On a fly, I just booked it. Screw it, let’s do it.
It’s now or never. It’s autumn. It’s Vermont and New Hampshire. It’s the leaves, the times of our lives.
I know those who sang “forever young” are now dead. Delusion. Self-deception.
We, human, carry a capacity to lie to ourselves. That everything is gonna be OK. That the end comes, certainly, but always for others, not us.
Wait for the booster shot. Wait for better travel condition. Wait for airline promotion. Wait, wait, wait.
It’s now or never. Elvis lives on. Artists live on. But only in our hearts and memories.
New ones come along. New opportunities, but mostly, for others.
I don’t have the luxury. I call a spade a spade. No distortion. No deception.
I have grown older. I have seen people and myself fade. New actors on the scene. Old scripts.
Even the virus got its new variant. Delta variant.
Dressed to kill. And to a wider implication, dressed to scare. The pandemic panic.
We’re all scared: sipping water in between masked/unmasked on airplane.
Air travel has never been like this. But I am grateful that I do it at all since Feb of 2020.
Stuck at home. Inside the four walls. Imagination runs wild. But my body, which houses the brain, where imagination originates, stays in place. Stuck.
Software vs hardware. Brain vs body. Virtual vs real.
Now all I want is to feel the rustling of the wind, the falling of the leaves and myself inside those Vermont pictures, no photoshops.
Instant gratification without instagram.
To reclaim what is ours for ourselves. Not for Mark, for facebook, for others.

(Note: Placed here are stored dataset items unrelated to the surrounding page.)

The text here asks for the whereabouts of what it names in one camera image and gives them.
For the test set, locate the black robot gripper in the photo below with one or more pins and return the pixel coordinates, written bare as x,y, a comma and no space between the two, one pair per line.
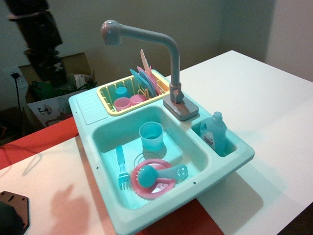
42,37

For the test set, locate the grey toy faucet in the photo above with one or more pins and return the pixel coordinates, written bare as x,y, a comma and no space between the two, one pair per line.
176,102

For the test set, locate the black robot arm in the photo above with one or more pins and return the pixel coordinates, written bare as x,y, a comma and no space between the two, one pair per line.
23,7

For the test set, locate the cardboard box with bags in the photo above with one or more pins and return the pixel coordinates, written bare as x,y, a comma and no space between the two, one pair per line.
46,105

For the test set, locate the small blue cup in rack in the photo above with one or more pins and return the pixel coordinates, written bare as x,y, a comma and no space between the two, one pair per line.
121,92

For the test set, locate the pink cup in rack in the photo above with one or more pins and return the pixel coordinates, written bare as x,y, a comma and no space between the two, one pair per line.
122,103

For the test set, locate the yellow dish rack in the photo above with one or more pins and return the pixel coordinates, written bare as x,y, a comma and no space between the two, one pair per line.
107,94

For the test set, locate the pink knife in rack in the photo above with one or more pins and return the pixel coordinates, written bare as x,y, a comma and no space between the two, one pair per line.
145,62

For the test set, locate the blue plate in rack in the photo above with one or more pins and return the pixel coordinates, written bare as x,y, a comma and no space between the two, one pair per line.
144,83

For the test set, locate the pink bowl in rack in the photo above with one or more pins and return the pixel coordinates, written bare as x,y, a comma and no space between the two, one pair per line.
137,98

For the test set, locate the red mat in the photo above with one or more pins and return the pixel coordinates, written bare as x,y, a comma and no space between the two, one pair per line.
37,142

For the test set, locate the pink plate in rack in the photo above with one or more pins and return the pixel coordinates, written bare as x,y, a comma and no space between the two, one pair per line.
144,74

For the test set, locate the large blue cup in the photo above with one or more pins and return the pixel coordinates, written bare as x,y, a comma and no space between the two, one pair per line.
151,134

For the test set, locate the turquoise toy sink unit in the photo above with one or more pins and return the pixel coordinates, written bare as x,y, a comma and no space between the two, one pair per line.
101,133

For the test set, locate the blue toy fork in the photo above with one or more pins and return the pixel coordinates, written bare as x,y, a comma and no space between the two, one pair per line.
124,179

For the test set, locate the blue toy spoon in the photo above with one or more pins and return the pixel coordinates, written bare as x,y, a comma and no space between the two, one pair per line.
147,176

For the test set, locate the pink toy plate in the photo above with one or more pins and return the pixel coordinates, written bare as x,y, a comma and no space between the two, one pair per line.
160,187

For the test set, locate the blue dish soap bottle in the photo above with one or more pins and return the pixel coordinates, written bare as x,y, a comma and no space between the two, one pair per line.
213,132

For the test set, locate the white wall outlet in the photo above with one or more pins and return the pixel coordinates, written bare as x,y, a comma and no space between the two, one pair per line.
15,76

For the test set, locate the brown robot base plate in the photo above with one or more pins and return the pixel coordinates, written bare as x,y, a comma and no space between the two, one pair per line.
14,213

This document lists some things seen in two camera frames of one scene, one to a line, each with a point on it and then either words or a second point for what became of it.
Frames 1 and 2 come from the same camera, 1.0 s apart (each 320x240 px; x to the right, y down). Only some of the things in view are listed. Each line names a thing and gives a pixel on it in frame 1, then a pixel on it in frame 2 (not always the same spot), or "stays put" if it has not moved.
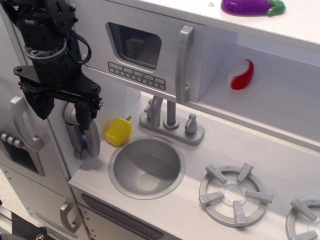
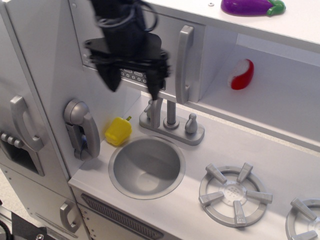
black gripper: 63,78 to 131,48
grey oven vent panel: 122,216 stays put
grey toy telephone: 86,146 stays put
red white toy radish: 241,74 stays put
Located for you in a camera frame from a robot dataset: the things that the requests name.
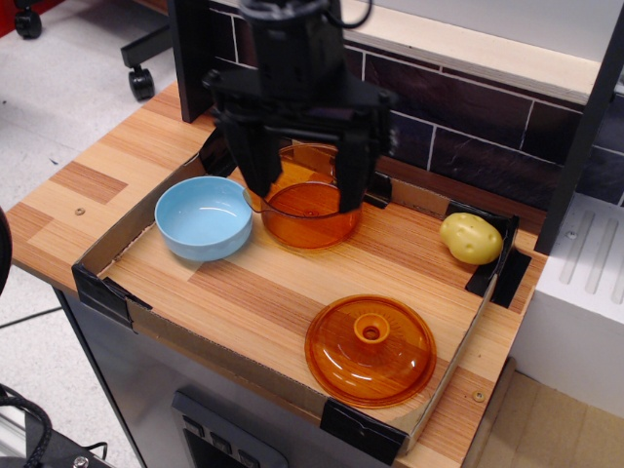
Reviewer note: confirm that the orange transparent pot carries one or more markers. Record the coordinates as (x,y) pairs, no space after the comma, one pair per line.
(301,209)

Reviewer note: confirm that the yellow toy potato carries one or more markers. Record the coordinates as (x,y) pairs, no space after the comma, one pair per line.
(471,239)

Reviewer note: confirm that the white toy sink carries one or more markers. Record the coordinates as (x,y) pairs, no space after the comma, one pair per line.
(571,338)

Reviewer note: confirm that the orange transparent pot lid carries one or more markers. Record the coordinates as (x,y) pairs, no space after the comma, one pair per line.
(370,351)

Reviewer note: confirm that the black office chair base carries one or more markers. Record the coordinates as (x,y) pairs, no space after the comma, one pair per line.
(136,53)

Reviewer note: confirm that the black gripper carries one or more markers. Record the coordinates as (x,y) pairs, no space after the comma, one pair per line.
(301,87)

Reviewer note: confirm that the black caster wheel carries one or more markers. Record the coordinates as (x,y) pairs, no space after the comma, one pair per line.
(28,24)

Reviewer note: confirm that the cardboard fence with black tape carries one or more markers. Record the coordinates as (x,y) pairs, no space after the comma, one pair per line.
(178,340)

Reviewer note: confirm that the toy oven control panel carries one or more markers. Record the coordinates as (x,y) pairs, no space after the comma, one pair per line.
(213,441)

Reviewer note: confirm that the light blue bowl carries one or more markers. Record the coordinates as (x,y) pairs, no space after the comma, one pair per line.
(204,218)

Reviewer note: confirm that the black shelf post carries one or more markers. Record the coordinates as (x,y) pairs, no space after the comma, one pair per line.
(191,30)

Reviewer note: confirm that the dark right shelf post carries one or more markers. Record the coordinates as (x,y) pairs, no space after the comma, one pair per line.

Us. Out there. Nature. Where we belong. Where we once were familiar with. Where it stings, it is cold, hot and lukewarm. But it’s real. It’s ours, not copyrighted by youtube, facebook, google and/or Apple.
Between tech and virus. Isn’t it time for us to grab an opportunity to step on the falling leaves, to feel the rustle of the Northeast wind and to see some smiling faces that have since carried worrying wrinkles and saddened eyes. It’s time to feel, once again, like human that we are, or to be more truthful, once were.